• _Your objective_: Working from the records below, repeat exactly the lines starting at the line that contains "Can you spot any white knit" and ending at the line that contains "Can you spot any grey cloth in this picture?", inclusive.
====== The records
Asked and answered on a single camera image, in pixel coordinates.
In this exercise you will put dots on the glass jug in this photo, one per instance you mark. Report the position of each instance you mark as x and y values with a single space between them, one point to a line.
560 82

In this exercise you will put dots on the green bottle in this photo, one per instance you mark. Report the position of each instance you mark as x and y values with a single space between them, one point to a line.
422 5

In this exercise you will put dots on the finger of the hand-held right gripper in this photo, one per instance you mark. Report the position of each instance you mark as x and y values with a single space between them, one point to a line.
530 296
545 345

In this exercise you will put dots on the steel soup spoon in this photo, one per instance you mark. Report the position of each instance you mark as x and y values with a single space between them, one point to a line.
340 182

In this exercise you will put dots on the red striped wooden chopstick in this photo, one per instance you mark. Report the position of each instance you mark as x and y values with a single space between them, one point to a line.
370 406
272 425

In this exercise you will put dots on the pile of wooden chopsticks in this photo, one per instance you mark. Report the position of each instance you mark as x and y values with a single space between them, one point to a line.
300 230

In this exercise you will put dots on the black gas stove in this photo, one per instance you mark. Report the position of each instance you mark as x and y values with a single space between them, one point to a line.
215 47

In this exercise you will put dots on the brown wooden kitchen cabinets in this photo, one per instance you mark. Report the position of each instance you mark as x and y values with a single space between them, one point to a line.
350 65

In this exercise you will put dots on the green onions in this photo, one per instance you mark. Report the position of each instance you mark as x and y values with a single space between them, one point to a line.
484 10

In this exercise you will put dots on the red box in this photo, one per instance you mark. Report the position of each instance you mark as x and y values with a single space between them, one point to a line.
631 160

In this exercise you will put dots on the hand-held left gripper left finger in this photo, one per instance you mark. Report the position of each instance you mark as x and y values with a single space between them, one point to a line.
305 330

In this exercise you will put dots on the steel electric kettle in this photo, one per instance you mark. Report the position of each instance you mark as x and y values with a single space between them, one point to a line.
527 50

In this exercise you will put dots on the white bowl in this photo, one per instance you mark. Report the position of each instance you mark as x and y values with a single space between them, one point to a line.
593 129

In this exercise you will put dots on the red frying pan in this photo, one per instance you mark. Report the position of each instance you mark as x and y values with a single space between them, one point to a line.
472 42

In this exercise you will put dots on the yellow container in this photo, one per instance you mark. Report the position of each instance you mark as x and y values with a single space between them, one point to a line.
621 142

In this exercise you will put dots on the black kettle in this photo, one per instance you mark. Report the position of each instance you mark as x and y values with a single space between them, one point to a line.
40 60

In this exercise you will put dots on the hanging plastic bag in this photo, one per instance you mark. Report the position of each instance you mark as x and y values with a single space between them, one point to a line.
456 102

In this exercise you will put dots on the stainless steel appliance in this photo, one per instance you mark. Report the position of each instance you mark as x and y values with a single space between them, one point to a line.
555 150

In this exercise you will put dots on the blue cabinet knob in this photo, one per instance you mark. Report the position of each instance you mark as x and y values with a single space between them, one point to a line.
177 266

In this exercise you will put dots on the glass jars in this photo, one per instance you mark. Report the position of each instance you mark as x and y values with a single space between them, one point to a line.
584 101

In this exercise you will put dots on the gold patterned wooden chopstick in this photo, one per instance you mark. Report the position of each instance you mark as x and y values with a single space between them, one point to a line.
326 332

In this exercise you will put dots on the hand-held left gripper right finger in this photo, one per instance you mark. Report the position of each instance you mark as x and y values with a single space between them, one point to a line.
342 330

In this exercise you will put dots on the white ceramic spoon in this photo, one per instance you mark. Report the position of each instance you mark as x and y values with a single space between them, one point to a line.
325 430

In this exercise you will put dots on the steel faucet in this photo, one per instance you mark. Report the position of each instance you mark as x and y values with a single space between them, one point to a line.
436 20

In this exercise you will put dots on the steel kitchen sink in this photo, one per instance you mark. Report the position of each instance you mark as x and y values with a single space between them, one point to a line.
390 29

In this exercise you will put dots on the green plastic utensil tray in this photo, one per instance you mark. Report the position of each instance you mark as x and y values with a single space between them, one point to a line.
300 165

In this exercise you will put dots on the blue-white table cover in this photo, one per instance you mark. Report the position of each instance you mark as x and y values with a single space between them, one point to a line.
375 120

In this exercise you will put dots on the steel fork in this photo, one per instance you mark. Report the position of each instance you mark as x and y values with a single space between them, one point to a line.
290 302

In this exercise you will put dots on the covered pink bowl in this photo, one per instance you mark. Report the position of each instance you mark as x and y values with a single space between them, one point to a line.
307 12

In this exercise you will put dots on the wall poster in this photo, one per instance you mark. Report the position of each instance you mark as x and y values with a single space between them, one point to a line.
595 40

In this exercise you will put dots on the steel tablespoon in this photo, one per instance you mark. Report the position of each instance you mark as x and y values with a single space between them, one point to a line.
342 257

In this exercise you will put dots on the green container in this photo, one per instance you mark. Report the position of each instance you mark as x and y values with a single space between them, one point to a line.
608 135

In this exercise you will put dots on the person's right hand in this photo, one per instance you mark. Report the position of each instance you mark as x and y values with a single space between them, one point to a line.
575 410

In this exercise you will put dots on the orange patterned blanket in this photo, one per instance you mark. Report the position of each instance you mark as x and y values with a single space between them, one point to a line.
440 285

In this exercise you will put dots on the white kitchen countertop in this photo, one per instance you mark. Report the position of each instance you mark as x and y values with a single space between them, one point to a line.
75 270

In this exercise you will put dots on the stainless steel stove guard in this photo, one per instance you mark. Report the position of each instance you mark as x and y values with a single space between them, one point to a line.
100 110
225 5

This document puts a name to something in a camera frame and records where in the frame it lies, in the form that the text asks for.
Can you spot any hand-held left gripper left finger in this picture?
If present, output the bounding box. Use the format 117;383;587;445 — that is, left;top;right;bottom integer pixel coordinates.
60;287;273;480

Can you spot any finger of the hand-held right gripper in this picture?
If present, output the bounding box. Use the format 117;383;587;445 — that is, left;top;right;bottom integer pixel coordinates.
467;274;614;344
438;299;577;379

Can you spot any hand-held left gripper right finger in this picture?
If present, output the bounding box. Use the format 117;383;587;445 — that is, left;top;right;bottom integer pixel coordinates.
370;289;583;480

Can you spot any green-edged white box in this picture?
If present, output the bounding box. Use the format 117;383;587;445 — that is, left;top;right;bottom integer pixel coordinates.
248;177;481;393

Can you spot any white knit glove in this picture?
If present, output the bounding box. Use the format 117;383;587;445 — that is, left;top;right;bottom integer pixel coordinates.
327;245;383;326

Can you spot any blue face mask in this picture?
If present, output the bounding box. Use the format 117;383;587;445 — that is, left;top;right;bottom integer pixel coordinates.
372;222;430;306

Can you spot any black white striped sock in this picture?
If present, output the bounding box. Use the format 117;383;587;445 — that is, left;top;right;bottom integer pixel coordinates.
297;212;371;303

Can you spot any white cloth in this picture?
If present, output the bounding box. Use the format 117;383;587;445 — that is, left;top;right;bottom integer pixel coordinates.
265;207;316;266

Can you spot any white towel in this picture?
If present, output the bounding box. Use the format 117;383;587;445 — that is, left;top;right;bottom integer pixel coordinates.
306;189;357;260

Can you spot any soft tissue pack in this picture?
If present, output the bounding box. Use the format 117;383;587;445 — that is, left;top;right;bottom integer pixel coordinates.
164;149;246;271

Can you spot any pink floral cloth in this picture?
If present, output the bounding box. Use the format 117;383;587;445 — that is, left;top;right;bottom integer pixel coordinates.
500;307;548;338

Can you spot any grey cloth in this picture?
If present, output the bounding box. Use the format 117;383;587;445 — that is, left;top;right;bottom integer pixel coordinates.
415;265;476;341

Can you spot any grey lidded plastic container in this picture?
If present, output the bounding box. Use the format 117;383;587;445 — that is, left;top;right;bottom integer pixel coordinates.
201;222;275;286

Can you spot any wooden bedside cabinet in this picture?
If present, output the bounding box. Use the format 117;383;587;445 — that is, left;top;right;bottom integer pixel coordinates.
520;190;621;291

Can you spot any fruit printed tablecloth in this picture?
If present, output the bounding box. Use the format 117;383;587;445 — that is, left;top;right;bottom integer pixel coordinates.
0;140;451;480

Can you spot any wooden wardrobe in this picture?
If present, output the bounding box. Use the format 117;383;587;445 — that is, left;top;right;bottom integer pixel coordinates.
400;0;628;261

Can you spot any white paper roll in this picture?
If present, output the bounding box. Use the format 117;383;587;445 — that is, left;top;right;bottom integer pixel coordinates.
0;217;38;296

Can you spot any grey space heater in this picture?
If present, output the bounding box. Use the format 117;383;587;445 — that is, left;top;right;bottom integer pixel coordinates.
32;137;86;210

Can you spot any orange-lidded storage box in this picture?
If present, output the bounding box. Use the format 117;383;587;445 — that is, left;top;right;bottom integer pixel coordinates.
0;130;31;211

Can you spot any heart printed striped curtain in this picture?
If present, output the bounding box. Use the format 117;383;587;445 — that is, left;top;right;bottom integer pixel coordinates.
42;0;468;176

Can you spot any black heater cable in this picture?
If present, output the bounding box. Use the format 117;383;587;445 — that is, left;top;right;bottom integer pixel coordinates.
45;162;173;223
============
• _Output_:
Can you spot any white knit glove in this picture?
If present, output the bounding box. Use the format 117;383;587;445 — that is, left;top;right;bottom integer pixel coordinates.
327;245;383;326

Can you spot any blue face mask in this picture?
If present, output the bounding box. Use the format 117;383;587;445 — that is, left;top;right;bottom integer pixel coordinates.
372;222;430;306

Can you spot any black white striped sock in this picture?
If present, output the bounding box. Use the format 117;383;587;445 — that is, left;top;right;bottom integer pixel coordinates.
297;212;371;303

Can you spot any white cloth in this picture?
If present, output the bounding box. Use the format 117;383;587;445 — that is, left;top;right;bottom integer pixel coordinates.
265;207;316;266

Can you spot any white towel in this picture?
If present, output the bounding box. Use the format 117;383;587;445 — that is, left;top;right;bottom integer pixel coordinates.
306;189;357;260

Can you spot any soft tissue pack in this picture?
If present, output the bounding box. Use the format 117;383;587;445 — that is, left;top;right;bottom integer pixel coordinates.
164;149;246;271

Can you spot any pink floral cloth in this picture?
If present, output the bounding box. Use the format 117;383;587;445 — that is, left;top;right;bottom integer pixel coordinates.
500;307;548;338

Can you spot any grey cloth in this picture?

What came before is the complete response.